And yet the very mechanism of this s(h)ifting process by which the perpetually new reading - the sifting - is made possible by the shifting status of the same signifiers is premised, temporal as the process must be, on the very residue or impurity it wishes to sift or clean away. Hence the residue represented by the "sand dollar" reminds us of what sifting costs. For to constellate the same trace differently on different readings is possible not because its semantic inventory has been cleansed, but because its inventory continues to provide new possibilities for the establishment of new signifying chains that may be set into operation by those fresh series which constitute subsequent readings.
The story's larger, more motivated self-interpretations or thematizations are regulated by the same oscillation between its figural systems, between static ideal and temporal praxis. As a self-conscious piece of (post)modern fiction, after all, we would expect "Paraguay" somehow to render its judgment as to the state of both its language and the modern culture in which it is inscribed, though we should expect, too, that such judgment(s) will be delivered in the inevitably double or opposed terms with which we are by now familiar.
Hence two possibilities. On the one hand, the story's Wastelander or modernist option, that matrix of misreading in which the story situates itself as a story whose promise of narrative teleology and closure is constantly interrupted, waylaid in the face of the fugitive real. Here the world is fractured, fragmented, a world in which "men wander," "trying to touch something"; a world in which a misreading of Barthelmean semiotics advises that "everything physical . . . is getting smaller" ("walls thin as thought"), and which occasions that nostalgia for touch or presence expressed in Paraguay as a "preoccupation with skin," "possibly," says the narrator, "a response to this" (38).

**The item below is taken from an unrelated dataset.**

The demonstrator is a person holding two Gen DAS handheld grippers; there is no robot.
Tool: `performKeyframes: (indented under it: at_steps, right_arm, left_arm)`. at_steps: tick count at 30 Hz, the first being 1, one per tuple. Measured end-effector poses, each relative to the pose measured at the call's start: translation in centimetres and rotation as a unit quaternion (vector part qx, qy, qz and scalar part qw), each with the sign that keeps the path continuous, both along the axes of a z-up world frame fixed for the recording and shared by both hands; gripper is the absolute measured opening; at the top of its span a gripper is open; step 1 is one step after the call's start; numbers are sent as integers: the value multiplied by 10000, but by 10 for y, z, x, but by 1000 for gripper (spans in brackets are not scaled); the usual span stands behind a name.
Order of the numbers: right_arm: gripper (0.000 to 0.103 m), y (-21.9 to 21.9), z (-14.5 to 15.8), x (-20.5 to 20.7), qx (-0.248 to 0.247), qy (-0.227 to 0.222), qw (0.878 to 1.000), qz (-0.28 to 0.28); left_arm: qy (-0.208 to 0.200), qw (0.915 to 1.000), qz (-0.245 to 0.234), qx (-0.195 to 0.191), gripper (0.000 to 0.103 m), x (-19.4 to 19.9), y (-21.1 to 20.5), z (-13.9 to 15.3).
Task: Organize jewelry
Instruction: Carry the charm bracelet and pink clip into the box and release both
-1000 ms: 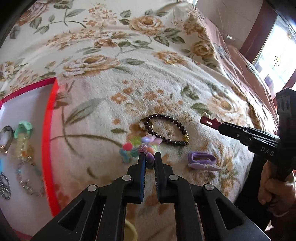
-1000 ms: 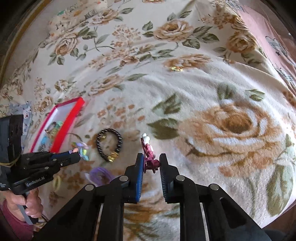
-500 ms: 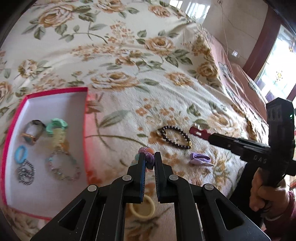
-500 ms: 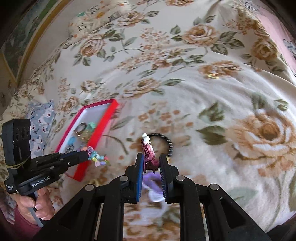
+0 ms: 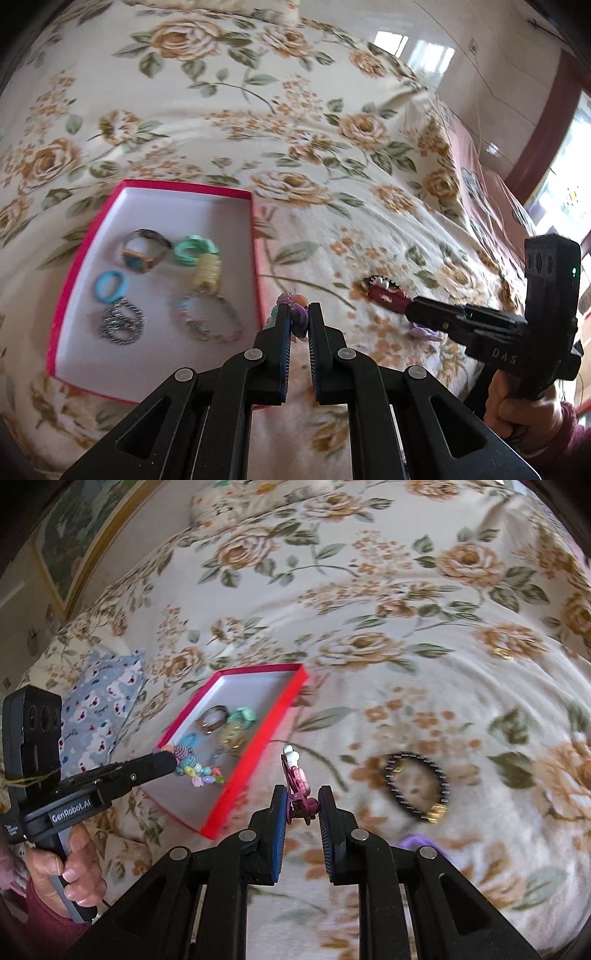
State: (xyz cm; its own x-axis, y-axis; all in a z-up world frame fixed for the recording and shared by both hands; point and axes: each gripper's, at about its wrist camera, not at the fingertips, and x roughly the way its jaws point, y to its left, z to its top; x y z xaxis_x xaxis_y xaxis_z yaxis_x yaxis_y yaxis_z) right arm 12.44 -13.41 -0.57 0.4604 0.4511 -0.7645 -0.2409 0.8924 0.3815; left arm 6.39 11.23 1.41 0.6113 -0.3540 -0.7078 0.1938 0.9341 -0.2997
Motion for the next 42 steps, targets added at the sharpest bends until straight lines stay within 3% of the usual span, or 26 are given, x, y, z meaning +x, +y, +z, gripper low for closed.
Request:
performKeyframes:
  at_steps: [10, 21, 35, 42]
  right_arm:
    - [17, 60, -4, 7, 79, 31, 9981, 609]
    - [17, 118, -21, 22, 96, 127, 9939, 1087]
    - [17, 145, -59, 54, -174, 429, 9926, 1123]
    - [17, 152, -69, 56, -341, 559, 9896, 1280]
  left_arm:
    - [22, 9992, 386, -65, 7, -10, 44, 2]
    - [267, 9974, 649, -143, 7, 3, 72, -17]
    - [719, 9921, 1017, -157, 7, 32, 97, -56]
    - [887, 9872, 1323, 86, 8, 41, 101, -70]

On the other hand, however, emerges the story's anti- or postmodernist thematization in which Wastelander fragmentation turns out to be a misreading of serial abundance. Books of Sand are testimony, as are Freud's interminable analysis or Pynchon's paranoia, to the unending possibilities of interpretation, the broken or shattered texts really "calculated mixes" (36), as Barthelme's finally pop or mass vision puts it, "dispatched from central art dumps to regional art dumps, and from there into the lifestream of cities" (34). Moreover, it is the minimalism or "microminiaturization" (38) of such art that is witness for the abundance - rather than witness for dessication - since postmodern, minimalist "software" is really an exercise in the transistorizing that Barthelme calls, with some irony, "rationalization":
Rationalization produces simpler circuits and, therefore, a saving in hardware. Each artist's product is translated into a statement in symbolic logic. The statement is then "minimized" by various clever methods. The simple statement is translated back into the design of a simpler circuit. (34)

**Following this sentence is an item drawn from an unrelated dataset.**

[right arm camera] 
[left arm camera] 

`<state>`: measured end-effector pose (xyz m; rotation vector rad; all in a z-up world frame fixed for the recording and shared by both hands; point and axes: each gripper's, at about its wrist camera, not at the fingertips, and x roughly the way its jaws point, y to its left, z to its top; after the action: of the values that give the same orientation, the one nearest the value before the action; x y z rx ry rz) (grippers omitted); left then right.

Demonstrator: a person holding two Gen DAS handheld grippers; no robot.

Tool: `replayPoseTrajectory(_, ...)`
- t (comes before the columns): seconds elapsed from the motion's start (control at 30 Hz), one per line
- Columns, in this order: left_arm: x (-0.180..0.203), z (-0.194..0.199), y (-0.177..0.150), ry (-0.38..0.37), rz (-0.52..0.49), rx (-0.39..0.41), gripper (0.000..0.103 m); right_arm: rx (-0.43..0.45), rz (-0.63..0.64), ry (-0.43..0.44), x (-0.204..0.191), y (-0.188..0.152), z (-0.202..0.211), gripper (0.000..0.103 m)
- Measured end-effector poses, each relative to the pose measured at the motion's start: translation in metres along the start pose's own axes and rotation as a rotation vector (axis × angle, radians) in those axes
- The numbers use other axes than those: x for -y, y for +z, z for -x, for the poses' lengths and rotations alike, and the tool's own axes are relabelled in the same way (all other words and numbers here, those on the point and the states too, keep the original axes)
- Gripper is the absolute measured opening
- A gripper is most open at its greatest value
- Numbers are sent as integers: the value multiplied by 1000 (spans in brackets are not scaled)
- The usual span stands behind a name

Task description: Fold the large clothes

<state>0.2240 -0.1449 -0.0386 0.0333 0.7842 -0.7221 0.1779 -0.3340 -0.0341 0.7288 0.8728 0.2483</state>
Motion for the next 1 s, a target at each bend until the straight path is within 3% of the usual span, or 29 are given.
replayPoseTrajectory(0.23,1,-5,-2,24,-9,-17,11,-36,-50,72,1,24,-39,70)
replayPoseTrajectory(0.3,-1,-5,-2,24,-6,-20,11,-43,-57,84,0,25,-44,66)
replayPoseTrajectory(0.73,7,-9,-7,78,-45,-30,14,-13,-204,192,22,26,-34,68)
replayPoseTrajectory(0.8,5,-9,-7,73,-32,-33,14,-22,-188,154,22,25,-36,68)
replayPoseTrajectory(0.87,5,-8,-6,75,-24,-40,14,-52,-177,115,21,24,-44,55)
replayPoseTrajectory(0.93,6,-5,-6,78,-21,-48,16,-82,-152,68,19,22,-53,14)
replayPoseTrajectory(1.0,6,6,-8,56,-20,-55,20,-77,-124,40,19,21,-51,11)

Hence "the softening of language," says the narrator in an exemplary moment of antimodernist candor, "usually lamented as a falling off from former practice is in fact a clear response," like "The Balloon" in Unspeakable Practices, "to the proliferation of surfaces and stimuli" (36). "Software," in short, is "more durable than regret."8
Our interpretations, of course, are by necessity serial ones, too, relying on particular signifying chains in the story at the cost of others, inevitable méconnaissances as are any acts of reading in the world of Barthelme's fiction. Indeed, to represent the story as a sequence through which its design emerges, or even to represent it as the opposition of two styles of self-representation, is to repress much of what it enacts. Even our retention of terms disallowed by the story's serial critique of structurality ("story," for example, or "structure" itself) requires their erasure despite their necessity to us, although it should also be said that deconstruction, too, needs the closure against which it is always articulated. For like the mediating figure of the map itself, which allows for a structural and serial epistemology at once, the story for which the map is both metaphor and metonymy also allows, indeed requires that its alternative self-representations be read as a constitutive difference rather than as a conflict to be won or lost by one model or the other.

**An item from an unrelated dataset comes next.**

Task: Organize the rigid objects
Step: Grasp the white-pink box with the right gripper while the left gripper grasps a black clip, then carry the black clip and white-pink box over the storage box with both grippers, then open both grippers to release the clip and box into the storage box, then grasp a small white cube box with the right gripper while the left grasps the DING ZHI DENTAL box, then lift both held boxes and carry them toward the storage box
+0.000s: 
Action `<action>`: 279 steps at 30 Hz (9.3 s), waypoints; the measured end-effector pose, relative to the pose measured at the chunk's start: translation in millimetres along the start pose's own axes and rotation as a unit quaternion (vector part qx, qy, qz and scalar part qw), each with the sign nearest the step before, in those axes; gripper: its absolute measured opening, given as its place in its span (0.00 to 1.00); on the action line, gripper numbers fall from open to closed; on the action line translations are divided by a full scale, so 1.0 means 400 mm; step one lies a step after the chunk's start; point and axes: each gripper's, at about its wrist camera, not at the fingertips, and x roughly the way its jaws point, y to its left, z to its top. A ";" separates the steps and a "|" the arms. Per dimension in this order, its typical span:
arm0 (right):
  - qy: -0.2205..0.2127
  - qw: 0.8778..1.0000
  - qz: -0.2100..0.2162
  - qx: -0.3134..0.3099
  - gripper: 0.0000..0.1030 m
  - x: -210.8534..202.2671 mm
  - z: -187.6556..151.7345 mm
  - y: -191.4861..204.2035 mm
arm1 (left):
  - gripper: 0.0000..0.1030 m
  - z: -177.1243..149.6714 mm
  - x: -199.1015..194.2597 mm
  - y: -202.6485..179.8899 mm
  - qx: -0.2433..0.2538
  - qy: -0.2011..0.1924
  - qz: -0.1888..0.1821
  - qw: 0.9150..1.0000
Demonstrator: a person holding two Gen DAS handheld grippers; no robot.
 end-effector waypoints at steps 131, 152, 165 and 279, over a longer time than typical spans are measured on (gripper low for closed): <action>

And yet if we wish to acknowledge the relative dominance of the figure of the temporal diary next to that of the static map or table in "Paraguay," it allows us a radical notion of the continuity between Barthelme's fiction and the reflexive realism - that of Updike, say, or Bellow - with which it is customarily contrasted. Now that the temporal plottings required in any t(r)opological coordination of a map are mainifest, the diary's association with the figure of subjectivity reminds us that Barthelme's arguably privileged style of temporal ordering is also the style of (dis)order by which we know even the romantic self. Barthelme is different only in the position of the gaze, not in the articulation of its structure. Although Barthelme is to be distinguished from more customary writers in his lust for the aleatory rather than the determined, only the pressure of a determination superior to chance - or at least required by it - can account for the energy of his insistence.

Notes

1. Donald Barthelme, The Dead Father (New York: Farrar, Straus, & Giroux, 1975), p. 171
2. All references and citations from "Paraguay" are from the Quokka edition of City Life (New York: Pocket Books, 1978). References from other works by Barthelme will be given separately in the notes.
3. See "The Photographs," Guilty Pleasures (New York: Delta, n.d.), p. 153.
4. The Dead Father, p. 50. The equivalent opposition in The Dead Father is that uneasy coexistence of a series of fathers in "A Manual for Sons" with the Dead Father's own claim that his particular paternity is privileged. See also John Leland's reading of Barthelme's Snow White as a serial text in which seriality and openness are responses to and critiques of the closed structure of the myth proper of Snow White ("Remarks Re-marked: Barthelme, What Curios of Signs!" Boundary 2 (Spring 1977), 5: 795-811
5. "I Bought a Little City," Amateurs (New York: Pocket Books, 1977), p. 66.
6. Hence Lévi-Strauss's notion in the "Overture" to The Raw and the Cooked that seriality is without double articulation collapses here in accord with Eco's critique (see Umberto Eco, "Pensée structurale et pensée sérielle," Musique en jeu 5: 45-56), because the very méconnaissances that put the story into play at the outset, and which the reader must traverse in order to accede to the story's serial logic, are, of course, drawn from the public codes the story puts into play in order to violate. This, of course, deconstructs their propriety, and so meets Eco's requirement that seriality denature the apparently natural or proper status of its fist level of articulation.
7. Leland, "Remarks Re-marked," p. 797
8. See "Alice," in Unspeakable Practices, Unnatural Acts (New York: Pocket Books, 1978) p. 123.